Endovascular aortic aneurysm repair (EVAR) has become an effective first-line treatment option in high-risk patients with comorbities [1,2]. However, for patients with growing aneurysm after EVAR, additional intervention is required for the treatment of endoleak induced sac enlargement [3,4]. Recent meta-analysis reported that 16.5% of patients required secondary surgical or percutaneous interventions after EVAR because of early or late complications [5]. In rare cases of growing aneurysm sac without endoleak, the pressure within the aneurysm sac is considered as a cause. This pressure induced growing aneurysm is called endotension. But treatment to eliminate endotension has yet to be established. This case reports the successful treatment of enlarged aneurysm sac due to endotension after EVAR using the endograft relining technique.

CASE REPORT

An eighty-one-year-old male visited the clinic complaining of abdominal pain along with pulsating mass. He had been diagnosed with infrarenal aortic aneurysm and this was treated with EVAR 6 years previously. After EVAR, a gradual increasing of the aneurysm sac was found without evidence of any type of endoleak. Eventually, the aneurysm reached a diameter of 9.7 cm on the computed tomography (CT) angiography and abdominal pain redeveloped. CT angiography showed a huge aortic aneurysm without evidence of endoleak, and it was considered that this was due to endotension.

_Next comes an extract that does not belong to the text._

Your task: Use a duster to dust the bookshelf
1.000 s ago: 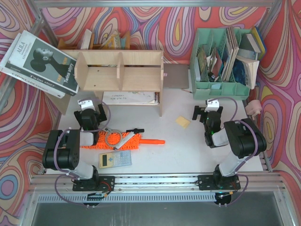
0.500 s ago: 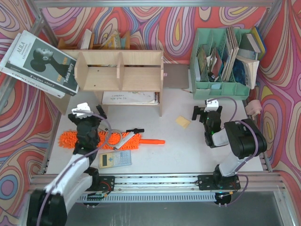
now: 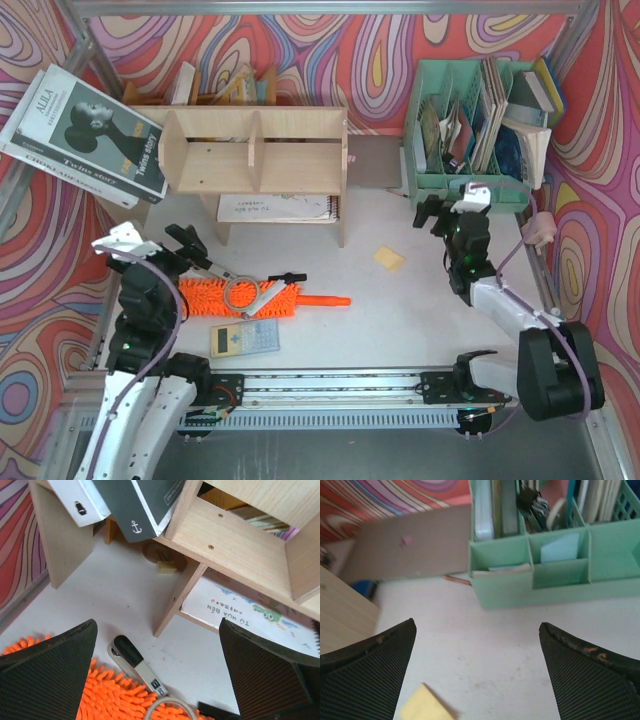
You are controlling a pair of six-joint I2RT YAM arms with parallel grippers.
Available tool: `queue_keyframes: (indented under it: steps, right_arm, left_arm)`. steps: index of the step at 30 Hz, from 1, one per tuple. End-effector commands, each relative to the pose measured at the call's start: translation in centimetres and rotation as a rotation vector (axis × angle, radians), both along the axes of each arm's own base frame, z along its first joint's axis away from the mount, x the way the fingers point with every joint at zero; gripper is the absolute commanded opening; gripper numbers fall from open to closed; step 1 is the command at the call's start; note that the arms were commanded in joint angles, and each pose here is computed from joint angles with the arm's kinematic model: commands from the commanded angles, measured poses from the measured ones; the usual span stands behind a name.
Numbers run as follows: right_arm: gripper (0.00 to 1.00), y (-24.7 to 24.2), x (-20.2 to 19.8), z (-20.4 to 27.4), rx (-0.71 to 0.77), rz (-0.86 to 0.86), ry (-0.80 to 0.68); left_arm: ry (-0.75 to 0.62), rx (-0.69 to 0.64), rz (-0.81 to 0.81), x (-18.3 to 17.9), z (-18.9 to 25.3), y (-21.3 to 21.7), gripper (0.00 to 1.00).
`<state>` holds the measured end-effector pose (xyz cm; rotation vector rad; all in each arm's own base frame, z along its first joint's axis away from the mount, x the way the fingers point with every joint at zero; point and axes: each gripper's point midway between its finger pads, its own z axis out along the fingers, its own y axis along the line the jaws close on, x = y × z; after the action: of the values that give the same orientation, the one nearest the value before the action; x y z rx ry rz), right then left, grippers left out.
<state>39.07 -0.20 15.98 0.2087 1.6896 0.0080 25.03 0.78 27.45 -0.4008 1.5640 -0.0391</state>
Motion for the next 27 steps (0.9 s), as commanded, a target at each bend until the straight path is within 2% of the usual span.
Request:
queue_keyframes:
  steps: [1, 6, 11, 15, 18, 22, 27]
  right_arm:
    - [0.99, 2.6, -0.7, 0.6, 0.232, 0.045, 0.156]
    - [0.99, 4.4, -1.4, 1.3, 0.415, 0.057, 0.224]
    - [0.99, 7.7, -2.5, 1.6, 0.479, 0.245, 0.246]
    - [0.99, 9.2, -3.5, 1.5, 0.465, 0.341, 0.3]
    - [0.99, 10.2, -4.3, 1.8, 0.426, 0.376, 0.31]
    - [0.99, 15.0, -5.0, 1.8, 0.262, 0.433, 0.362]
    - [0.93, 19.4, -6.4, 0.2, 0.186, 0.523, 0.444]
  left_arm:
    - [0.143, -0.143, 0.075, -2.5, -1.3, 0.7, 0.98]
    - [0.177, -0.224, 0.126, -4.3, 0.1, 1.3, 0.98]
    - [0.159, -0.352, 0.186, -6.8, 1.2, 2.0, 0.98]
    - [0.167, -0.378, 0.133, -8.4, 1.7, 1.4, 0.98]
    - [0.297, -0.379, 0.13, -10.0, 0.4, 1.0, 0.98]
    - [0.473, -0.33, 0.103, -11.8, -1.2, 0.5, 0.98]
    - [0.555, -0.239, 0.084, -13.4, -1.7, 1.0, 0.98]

CT-guided sac aspiration was performed through the translumbar puncture of the aneurysm sac, and 400 mL of a dark brown-colored liquid was aspirated (Fig. 1). CT scan was performed the day after the puncture and the sac shrunk back to its original size (Fig. 2A). Abdominal pain subsided and the palpating mass disappeared. One month after the aspiration, a CT scan was retaken, and the scan showed that the aneurysm sac increased back to the size before the aspiration (Fig. 2B). Additionally, the scan showed no signs of endoleak. A second aspiration was performed again, and a further 300 mL of the dark brown colored fluid was aspirated. During the second aspiration, small amounts of contrast media was administered through the lumbar puncture site in order to search for the presence of collateral flow induced endoleak and to detect any possible rupture of the aneurysm sac. But no contrast media leakage from the sac was found, and no endoleak was found. So it was concluded that the increase of the aneurismal sac was due to endotension.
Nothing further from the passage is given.